Iʼm one of the worldʼs original Beatlemaniacs. Iʼm so proud of my big Beatle love that I unashamedly admit Iʼm old enough to have seen the Fab Four on the Ed Sullivan show in 1964 (well, I was only four – but I’ve never forgotten the thrill). While my childhood friends dreamed of one day visiting Disney World and meeting Mickey Mouse, I fantasized about visiting Liverpool and London to walk in the footsteps of my idols. (This dream came true in 1987 during my first trip to the U.K.)

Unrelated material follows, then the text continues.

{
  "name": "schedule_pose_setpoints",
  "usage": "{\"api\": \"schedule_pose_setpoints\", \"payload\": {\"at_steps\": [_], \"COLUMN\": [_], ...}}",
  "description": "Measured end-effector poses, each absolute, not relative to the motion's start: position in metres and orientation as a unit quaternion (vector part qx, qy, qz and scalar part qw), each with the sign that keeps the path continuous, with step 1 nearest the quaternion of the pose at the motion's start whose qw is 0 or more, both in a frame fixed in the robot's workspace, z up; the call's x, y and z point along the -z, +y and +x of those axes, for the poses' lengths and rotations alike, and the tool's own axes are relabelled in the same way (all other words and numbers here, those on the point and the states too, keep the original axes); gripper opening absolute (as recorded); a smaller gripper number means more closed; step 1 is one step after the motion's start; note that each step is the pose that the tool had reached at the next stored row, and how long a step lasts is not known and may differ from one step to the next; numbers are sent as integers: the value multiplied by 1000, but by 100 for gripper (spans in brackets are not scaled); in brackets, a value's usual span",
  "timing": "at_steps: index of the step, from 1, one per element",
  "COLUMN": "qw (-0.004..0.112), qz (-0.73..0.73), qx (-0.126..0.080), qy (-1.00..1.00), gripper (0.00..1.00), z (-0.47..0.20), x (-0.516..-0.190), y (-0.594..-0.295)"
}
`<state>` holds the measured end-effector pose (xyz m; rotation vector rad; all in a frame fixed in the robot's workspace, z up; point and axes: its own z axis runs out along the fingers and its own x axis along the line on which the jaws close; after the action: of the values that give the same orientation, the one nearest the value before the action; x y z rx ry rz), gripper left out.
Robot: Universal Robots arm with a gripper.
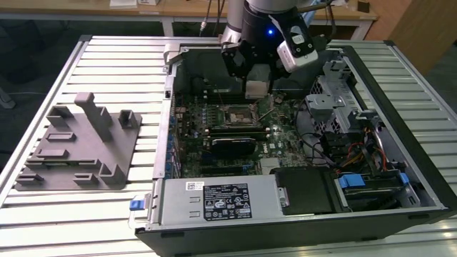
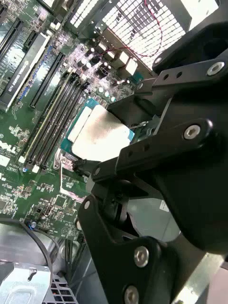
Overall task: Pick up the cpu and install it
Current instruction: 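Pick up the cpu and move it towards the insertion slot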
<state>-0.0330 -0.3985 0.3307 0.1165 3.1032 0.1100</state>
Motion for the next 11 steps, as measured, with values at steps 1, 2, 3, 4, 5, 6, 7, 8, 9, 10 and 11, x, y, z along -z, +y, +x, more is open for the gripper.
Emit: {"api": "schedule_pose_setpoints", "payload": {"at_steps": [1, 2, 3, 4, 5, 6, 7, 8, 9, 10, 11], "qw": [17, 17, 17, 17, 17, 17, 17, 17, 17, 17, 17], "qz": [37, 37, 37, 37, 37, 37, 37, 37, 37, 37, 37], "qx": [-35, -35, -35, -35, -35, -35, -35, -35, -35, -35, -35], "qy": [999, 999, 999, 999, 999, 999, 999, 999, 999, 999, 999], "gripper": [54, 54, 54, 54, 54, 54, 54, 54, 54, 54, 54], "z": [-33, -33, -33, -33, -33, -33, -33, -33, -33, -33, -33], "x": [-329, -328, -327, -327, -326, -325, -324, -323, -322, -321, -320], "y": [-398, -398, -398, -398, -398, -398, -398, -398, -398, -398, -398]}}
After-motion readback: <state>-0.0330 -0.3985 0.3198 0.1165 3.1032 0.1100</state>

Back in my Flower Power youth, I saw the Beatles as the crowned kings of the Peace and Love Generation. They were musical innovators, always “thinking different.”  In 1968 they became the first rock band to form its own multi-media company, Apple Corps, and record label, Apple Records. They pioneered the use of synthesizers in their recordings. Years later, musicians would shun the use of computer-created sounds (the British group Queen boasted “no synths” on all their early albums). But the Beatles loved to experiment with all that was new, so it was cool to Moog. They were to music what the Appleʼs Mac is to computers: the pinnacle of creativity.Apple Records - Abbey Road Side B

I must say Iʼm disappointed that my two favorite Apples have been engaged in legal haggling for the past 25 years. Apple Corps has been battling Apple Computer over the use of the Apple logo since 1981. In 1991 the two entities reached an agreement in which each side agreed not to enter the otherʼs field of business business. Apple Computer paid the Beatlesʼ company $26.5 million in an out-of-court settlement, and in return received “a considerably expanded field of use.” In the latest litigation, Apple Corps filed a suit against the computer company, claiming that the iTunes Music Store violated the 1991 agreement by using the logo to sell music.

In early May, London Judge Edward Mann ruled in favor of the computer company, concluding that “the use of the Apple logo is a fair and reasonable use of the mark in connection with the [iTunes] service, which does not go further and unfairly or unreasonably suggest an additional association with the creative works themselves.” I canʼt say I entirely blame Beatles, Inc. for trying to protect its intellectual property. Apple Corps was a big, bold idea when it first hit the music scene. Nowadays, a lot more people associate an Apple logo with computers than with vinyl records. In the end, itʼs just business.

But I canʼt help wondering what the late, great Beatle George Harrison would have thought of this latest litigation. In the early 1970s his life was turned upside down when he was sued by Bright Tunes Publishing, which claimed he plagiarized the 1962 Chiffons pop song “Heʼs So Fine” by using the songʼs melody in his classic hit, “My Sweet Lord” (Iʼll never believe he consciously stole that tune to pay tribute to the Lord!). He lost the case and spent years trying to come to grips with the outcome. Iʼll bet he never anticipated being part of a suing party.